You’ve looked at this problem from both the “big tech” perspective at Apple and as a startup founder. What does the ecosystem—big tech, providers, startups, patients, government—need to do to move this work forward?
I’ll start with government, which is slowly but thankfully enacting strong regulation allowing patient access to all data used in the treatment of their care. This set includes imaging, all EMR, notes, and genomics, plus financials. This is huge, the wind in our sails. And with large companies firing their consumer-health missiles across the bow of the “USS Healthcare,” our ecosystem has been put on notice that change is coming. You can be part of the steamroller or you can be part of the pavement. Choose. Never in my 30 years have I seen this much momentum behind a revolutionary jump in computational biology. But it’s one that requires in-depth understanding of the Gordian knot which remains as the impedance mismatch between making records portable and making them semantically interoperate—skills missing in the Valley, and nationwide.

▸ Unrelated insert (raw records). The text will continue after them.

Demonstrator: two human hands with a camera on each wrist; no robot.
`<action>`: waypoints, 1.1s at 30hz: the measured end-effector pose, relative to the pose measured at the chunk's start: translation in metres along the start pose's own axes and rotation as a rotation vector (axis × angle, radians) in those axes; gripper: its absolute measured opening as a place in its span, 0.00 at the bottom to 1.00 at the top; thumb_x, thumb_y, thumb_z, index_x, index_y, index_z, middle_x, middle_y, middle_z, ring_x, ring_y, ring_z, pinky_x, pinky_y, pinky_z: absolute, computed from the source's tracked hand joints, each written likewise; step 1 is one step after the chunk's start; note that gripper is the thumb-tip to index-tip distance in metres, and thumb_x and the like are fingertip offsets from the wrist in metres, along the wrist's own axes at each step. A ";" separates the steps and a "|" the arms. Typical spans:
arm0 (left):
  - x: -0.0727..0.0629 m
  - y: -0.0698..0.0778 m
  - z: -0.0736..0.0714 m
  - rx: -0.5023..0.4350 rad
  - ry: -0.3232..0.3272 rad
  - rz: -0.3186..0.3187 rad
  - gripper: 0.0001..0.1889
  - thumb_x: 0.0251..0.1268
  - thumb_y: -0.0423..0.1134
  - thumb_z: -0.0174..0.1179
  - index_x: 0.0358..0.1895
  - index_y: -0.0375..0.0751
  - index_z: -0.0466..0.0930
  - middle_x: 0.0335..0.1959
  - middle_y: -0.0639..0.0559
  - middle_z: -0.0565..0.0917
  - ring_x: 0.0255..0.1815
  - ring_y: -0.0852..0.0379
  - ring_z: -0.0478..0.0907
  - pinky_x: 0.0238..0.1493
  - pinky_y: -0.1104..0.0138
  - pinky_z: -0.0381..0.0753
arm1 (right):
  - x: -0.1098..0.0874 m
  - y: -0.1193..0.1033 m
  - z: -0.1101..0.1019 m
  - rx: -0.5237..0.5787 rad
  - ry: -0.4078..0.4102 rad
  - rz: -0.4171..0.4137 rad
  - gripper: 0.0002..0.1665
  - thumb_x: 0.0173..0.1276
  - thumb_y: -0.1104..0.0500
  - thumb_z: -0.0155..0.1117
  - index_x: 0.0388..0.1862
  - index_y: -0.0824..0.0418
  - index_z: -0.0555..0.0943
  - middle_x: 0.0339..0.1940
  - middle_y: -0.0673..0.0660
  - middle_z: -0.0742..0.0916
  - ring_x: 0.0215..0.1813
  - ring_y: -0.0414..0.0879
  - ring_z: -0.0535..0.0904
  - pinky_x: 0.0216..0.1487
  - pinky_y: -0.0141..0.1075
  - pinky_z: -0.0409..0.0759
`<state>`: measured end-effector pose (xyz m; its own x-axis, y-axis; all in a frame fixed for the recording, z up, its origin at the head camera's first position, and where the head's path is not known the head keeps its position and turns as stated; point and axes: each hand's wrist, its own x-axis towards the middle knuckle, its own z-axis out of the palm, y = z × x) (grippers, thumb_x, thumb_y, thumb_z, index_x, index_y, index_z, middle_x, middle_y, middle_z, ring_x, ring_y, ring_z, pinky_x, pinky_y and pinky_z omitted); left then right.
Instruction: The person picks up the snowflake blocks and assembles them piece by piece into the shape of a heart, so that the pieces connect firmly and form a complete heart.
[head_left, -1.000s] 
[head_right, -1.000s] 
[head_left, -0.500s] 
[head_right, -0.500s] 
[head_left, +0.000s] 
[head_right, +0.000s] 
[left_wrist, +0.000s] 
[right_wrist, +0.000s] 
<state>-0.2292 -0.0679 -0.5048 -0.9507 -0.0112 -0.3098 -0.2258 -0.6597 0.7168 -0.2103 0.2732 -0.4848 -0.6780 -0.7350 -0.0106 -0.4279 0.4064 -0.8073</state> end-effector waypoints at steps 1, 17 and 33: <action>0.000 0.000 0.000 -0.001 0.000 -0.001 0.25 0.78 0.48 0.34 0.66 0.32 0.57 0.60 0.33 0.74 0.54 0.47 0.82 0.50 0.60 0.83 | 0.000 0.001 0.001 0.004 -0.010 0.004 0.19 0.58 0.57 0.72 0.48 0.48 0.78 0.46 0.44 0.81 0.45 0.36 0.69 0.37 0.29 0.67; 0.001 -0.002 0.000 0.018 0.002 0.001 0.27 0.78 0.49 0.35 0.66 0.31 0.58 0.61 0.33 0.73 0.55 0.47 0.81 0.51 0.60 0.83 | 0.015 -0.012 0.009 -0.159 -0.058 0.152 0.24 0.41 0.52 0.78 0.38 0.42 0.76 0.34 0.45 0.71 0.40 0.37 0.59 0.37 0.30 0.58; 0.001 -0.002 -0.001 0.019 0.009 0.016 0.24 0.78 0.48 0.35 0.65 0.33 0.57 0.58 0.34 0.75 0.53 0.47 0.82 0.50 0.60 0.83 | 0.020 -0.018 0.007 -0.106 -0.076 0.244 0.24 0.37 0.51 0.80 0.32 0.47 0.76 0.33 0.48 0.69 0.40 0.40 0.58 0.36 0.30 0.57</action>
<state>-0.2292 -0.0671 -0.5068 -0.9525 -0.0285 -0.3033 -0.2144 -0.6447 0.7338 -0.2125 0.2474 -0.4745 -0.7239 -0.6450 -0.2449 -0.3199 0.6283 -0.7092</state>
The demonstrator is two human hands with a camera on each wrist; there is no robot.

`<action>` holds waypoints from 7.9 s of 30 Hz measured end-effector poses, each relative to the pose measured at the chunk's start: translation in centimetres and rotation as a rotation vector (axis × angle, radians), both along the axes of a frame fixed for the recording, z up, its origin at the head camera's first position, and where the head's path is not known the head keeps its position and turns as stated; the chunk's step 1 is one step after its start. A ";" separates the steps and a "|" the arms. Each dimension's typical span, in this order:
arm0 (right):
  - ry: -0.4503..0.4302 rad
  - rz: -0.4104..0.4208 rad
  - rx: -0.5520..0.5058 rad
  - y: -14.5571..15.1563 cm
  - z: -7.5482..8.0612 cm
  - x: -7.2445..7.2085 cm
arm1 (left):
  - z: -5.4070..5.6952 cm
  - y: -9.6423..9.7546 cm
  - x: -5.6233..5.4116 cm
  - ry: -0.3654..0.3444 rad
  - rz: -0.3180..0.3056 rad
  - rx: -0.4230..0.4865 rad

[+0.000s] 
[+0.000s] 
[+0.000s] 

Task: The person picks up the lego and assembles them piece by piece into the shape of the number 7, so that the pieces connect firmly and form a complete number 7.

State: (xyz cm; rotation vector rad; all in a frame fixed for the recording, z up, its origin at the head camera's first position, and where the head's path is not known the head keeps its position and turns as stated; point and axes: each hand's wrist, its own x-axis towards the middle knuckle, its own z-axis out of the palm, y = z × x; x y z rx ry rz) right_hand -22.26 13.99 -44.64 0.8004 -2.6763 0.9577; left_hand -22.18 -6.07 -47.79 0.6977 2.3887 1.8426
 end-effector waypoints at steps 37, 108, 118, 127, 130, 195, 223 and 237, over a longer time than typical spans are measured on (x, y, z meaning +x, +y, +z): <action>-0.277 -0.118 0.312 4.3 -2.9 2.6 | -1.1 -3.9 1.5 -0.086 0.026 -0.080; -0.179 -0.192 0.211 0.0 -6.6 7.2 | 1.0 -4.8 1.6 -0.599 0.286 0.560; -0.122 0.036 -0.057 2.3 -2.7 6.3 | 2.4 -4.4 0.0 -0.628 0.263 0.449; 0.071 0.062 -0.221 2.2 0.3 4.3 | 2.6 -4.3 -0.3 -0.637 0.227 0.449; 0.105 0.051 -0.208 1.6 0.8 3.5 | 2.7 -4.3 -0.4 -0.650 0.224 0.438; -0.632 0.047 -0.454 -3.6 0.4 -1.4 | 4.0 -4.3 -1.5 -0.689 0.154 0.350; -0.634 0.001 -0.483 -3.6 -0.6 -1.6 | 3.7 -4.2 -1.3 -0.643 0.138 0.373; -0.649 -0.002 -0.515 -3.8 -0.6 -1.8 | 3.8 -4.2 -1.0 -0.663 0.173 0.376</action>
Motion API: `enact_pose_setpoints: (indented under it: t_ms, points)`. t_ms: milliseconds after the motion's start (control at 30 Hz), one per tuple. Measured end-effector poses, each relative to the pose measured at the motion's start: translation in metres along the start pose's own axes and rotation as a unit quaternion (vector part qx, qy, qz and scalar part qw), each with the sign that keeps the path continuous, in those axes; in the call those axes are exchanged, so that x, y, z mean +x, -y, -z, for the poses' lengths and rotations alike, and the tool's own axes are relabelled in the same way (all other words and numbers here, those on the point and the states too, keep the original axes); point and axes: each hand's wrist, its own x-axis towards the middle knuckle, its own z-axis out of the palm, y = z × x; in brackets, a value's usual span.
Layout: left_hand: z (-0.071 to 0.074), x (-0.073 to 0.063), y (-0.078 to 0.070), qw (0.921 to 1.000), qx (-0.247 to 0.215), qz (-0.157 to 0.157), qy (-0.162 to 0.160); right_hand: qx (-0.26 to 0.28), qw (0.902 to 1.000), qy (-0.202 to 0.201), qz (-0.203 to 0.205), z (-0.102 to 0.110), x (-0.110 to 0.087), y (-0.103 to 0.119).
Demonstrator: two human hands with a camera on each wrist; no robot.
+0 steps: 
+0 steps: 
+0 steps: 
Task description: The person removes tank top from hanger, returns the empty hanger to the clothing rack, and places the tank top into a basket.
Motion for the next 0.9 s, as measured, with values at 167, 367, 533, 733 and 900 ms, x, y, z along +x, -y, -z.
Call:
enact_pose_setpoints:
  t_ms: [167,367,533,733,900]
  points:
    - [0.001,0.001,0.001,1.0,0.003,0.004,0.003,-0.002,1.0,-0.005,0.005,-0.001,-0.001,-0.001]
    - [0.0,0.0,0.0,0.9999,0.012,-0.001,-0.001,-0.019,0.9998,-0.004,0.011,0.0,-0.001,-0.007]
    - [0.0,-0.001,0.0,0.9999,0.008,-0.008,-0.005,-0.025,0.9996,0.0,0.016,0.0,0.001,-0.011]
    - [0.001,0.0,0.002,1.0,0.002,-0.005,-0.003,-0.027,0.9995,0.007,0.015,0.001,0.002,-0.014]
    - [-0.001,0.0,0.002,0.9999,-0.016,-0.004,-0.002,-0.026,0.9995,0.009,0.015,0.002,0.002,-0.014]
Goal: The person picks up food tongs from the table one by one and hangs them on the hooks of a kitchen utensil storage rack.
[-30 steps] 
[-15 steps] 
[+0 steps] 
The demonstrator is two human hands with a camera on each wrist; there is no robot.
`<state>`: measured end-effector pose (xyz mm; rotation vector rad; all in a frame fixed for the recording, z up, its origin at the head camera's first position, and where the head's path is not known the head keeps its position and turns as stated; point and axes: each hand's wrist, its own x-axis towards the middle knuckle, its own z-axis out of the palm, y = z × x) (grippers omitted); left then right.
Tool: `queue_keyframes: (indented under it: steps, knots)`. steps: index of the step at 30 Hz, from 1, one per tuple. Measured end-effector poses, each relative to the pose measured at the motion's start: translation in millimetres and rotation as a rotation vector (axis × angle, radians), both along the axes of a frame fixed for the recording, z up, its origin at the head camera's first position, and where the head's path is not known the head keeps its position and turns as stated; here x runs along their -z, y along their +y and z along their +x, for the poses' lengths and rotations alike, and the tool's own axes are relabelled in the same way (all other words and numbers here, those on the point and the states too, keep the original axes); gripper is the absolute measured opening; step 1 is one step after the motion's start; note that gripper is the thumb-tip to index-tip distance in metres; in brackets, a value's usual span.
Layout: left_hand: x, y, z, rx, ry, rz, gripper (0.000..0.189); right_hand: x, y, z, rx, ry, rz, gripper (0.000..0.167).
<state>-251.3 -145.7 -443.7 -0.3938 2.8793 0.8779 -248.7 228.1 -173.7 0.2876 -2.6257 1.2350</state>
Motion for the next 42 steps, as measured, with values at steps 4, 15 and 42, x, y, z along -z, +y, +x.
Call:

What are you most excited about for Rock Health Summit?
Healthcare informatics and consumer-health IT is a small community. I expect to visit with and engage my many colleagues visiting San Francisco.
Sometimes we ask Rock Health Summit speakers to share a fun fact with the audience (spoiler alert!). Quick—what would yours be?
Having been accused of being a “car guy,” I can admit here that my last purchase of an original Mini was car number 88 for me. Busted.